Walking in Lightness

This post discusses Flâneuse>La caminanta, its influences, previous iterations, and use of the methodology of the soundwalk as an intervention exposing the dangers inherent in public space for women of color.  To begin, Flâneuse>La caminanta is the virtual reality iteration of my previous film essay and photo series, Walking in Lightness.   Walking in Lightness departs from my experience walking in the neighborhood of Sunset Park, Brooklyn. The soundscapes I recorded during soundwalks became a pivotal medium for offering subtle observations of a woman’s cultural identity, recording my interactions and tracing a psychogeographic path as the camera navigates urban spaces.

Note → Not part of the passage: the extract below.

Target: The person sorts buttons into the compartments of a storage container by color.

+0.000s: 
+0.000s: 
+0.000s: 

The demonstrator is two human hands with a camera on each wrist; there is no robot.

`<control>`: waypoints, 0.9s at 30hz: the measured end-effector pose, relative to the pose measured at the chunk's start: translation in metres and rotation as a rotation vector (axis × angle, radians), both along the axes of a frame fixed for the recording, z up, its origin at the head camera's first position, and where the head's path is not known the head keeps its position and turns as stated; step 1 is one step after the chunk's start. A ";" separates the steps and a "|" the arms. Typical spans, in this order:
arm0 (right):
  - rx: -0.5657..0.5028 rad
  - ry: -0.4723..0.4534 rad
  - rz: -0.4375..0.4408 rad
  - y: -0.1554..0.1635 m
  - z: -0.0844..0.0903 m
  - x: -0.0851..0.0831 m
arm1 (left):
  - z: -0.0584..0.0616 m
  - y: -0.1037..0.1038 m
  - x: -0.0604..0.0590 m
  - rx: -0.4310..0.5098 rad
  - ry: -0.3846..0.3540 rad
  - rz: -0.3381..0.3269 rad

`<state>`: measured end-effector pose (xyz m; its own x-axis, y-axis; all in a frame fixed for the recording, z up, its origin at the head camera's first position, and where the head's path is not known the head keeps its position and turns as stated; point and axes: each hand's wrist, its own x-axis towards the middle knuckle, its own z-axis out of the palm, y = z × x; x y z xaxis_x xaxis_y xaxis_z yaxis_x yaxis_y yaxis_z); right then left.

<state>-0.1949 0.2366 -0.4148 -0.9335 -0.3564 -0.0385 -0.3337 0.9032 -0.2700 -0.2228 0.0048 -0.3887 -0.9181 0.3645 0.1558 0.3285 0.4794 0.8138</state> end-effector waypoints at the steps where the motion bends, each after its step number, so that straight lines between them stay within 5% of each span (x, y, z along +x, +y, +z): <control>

The sonic component of Walking in Lightness reflects my subjective experiences of recognizing sonic signifiers such as the Spanish language, music genres and what Barry Blesser and Linda-Ruth Salter call “auditory icons” (“Ancient Acoustic Spaces,” The Sound Studies Reader, 187).  Auditory icons are sonic events that contain special symbolic meaning not present on the sound wave but reconstructed through cultural codes. While walking in these places, my recognition of the visibility and invisibility of cultural interpretations can be perceived inside the multicultural neighborhood of Sunset Park, where Muslim, Latino, and Chinese populations share the space.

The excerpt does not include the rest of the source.